The Portuguese Armed Forces were not yet fully prepared for counterinsurgency warfare, which led the high command to try to fight the war using conventional tactics and methods. The operation was motivated by political reasons rather than military reasons. The guerrillas declaring the archipelago liberated zone of Portuguese colonial power, a situation that was intolerable for the Portuguese authorities. However, Louro de Sousa was, by that time, in a very weak position in relation to political power in Lisbon. A few months earlier, the Commander-in-Chief of Guinea had told the Undersecretary of State for the Overseas Administration, Silva Cunha, the opinion that the war in Guinea was lost, which had made a very bad impression on some members of the Government. Therefore, Operation Trident also served as a demonstration of military initiative on the part of Louro de Sousa.

===Consequences===
Despite the planning and effort developed, the truth is that Portuguese forces had not been able to completely eradicate the guerrillas in Como, although they had significantly limited their ability to operate in the area. Despite the enormous difficulties they faced in confronting Portuguese forces, the guerrillas were able to resist, not abandoning the island and the same can be said of the population. Shortly after the end of the operation, the island was visited by a delegation of the party leadership headed by Luís Cabral, who traveled the island to know how the battle had run and what needs the inhabitants and the guerrillas had.

The result of the operation would be used extensively by the PAIGC in its internal and external propaganda. This can see this in an interview that Amílcar Cabral gives in 1969 to Tricontinental magazine in Conakry, where he comments on the battle as a great victory for his movement. Cabral says that the Portuguese troops numbered around 3,000 men and that they had lost 900 soldiers and a large quantity of material, whilst being forced to withdraw and that As was still a liberated area dominated by the PAIGC. In fact, the Portuguese forces suffered 9 killed and 47 wounded and 193 soldiers were evacuated to the hospital of Bissau due to disease reasons.

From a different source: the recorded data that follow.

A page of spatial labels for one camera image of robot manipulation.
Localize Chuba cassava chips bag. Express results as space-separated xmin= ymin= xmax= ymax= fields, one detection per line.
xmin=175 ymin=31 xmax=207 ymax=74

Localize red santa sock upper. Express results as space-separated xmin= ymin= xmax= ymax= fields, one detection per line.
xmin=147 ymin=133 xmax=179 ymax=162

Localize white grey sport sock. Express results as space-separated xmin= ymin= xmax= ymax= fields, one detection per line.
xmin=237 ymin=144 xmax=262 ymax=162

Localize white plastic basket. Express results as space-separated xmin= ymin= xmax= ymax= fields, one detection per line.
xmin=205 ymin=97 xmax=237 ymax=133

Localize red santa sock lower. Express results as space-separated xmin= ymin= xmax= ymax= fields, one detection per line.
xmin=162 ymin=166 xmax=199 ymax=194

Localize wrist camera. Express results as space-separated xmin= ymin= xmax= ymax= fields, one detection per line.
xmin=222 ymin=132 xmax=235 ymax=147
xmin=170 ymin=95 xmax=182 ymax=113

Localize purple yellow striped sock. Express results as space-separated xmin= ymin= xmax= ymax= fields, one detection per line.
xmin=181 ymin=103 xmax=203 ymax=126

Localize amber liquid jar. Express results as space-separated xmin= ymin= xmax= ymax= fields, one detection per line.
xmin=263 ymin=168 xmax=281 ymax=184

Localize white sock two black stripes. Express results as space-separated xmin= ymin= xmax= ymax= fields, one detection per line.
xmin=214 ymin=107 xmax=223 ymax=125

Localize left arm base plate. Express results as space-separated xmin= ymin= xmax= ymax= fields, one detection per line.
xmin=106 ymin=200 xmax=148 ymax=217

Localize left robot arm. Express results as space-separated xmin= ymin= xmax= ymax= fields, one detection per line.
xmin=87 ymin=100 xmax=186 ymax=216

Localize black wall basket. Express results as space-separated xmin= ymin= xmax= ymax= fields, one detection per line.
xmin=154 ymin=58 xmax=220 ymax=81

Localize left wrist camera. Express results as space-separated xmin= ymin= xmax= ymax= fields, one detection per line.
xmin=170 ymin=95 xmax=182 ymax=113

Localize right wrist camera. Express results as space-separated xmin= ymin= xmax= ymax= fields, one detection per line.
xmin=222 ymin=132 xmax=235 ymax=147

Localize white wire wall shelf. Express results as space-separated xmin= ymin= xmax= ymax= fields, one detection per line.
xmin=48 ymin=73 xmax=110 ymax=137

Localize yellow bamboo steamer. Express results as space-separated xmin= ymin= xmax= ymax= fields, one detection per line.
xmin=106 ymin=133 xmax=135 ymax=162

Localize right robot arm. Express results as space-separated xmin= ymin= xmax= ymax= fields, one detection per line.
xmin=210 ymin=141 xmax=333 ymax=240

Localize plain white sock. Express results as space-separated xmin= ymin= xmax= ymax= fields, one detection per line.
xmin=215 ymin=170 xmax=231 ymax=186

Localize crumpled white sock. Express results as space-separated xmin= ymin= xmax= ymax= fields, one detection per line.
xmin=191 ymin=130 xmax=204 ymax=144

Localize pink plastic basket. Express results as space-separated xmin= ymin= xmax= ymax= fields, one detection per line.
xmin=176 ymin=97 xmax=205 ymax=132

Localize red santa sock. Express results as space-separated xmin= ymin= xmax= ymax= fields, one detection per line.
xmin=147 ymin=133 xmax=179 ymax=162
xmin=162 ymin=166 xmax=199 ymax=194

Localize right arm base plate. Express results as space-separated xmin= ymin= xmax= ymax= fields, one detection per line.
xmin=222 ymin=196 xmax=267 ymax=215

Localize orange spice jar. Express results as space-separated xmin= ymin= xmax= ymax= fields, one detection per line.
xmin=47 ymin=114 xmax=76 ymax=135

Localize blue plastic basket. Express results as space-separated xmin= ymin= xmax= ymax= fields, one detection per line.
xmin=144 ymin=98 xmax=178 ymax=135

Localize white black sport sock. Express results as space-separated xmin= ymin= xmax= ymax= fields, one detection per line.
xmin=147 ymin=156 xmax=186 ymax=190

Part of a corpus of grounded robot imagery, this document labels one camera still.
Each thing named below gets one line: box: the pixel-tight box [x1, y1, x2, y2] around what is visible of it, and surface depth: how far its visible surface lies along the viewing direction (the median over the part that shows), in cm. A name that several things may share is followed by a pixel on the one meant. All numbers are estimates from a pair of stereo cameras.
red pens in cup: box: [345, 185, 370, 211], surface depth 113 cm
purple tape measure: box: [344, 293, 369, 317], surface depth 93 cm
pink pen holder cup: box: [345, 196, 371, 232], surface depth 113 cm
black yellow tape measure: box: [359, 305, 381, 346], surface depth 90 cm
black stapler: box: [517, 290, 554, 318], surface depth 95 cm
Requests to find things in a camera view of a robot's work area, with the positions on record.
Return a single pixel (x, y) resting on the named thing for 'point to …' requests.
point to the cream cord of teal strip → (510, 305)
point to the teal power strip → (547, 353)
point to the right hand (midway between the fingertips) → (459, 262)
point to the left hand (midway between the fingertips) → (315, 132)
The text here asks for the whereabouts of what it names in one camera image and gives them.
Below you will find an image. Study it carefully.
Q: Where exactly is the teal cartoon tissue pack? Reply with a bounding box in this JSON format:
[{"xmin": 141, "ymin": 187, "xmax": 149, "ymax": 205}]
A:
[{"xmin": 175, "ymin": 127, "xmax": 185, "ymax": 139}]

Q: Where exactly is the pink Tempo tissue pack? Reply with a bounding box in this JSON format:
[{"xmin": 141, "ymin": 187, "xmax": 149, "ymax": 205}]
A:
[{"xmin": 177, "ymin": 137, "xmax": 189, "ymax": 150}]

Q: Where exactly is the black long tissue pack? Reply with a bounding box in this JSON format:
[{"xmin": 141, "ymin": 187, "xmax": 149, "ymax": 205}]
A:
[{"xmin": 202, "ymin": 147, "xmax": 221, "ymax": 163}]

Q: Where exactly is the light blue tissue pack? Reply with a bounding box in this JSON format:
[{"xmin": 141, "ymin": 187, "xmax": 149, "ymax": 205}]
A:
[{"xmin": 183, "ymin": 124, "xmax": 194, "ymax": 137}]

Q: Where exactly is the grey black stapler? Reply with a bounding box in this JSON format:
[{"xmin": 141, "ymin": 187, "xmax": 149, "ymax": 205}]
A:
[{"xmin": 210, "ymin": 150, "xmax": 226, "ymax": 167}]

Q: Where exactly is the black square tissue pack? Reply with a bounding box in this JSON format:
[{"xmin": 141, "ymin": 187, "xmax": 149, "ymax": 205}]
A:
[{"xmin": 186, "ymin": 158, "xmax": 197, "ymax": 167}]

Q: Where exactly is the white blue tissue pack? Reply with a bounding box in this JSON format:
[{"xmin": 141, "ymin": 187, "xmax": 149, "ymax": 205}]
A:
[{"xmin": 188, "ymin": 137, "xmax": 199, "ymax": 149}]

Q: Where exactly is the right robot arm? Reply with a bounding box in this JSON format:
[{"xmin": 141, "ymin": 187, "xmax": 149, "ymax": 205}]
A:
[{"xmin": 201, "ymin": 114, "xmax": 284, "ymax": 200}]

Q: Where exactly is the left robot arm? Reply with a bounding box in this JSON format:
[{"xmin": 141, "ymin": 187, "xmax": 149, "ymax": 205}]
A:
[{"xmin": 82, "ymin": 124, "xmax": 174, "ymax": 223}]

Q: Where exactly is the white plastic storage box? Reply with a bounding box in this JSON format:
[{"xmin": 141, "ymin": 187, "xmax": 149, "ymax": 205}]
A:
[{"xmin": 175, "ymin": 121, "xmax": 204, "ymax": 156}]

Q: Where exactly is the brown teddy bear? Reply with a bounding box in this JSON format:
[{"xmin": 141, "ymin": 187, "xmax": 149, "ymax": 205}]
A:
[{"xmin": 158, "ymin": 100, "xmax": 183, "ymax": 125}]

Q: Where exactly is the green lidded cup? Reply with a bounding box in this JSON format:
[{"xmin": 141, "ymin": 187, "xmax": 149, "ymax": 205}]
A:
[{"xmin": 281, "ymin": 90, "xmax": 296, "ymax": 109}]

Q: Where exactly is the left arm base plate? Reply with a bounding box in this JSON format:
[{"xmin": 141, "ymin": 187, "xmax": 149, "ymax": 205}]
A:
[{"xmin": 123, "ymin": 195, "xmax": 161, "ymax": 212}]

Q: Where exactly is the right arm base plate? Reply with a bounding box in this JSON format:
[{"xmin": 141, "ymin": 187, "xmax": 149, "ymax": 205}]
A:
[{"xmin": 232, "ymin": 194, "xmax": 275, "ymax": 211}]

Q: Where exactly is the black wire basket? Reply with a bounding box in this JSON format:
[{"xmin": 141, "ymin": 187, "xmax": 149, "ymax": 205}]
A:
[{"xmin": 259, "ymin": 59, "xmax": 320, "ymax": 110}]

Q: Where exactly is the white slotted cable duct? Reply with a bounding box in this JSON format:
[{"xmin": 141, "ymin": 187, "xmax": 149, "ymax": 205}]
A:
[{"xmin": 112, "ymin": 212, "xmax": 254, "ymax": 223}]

However, the main consequence of this operation was the strategic change that was carried out in the political and military leadership of the territory, with the dismissal of Louro de Sousa and Vasco Rodrigues, Commander-in-Chief and Governor, respectively, single person, as had already happened in the time of Peixoto Correia. Arnaldo Schultz was the military man chosen for these functions, having arrived in Bissau on 20 May 1964, about two months after the end of Operation Trident.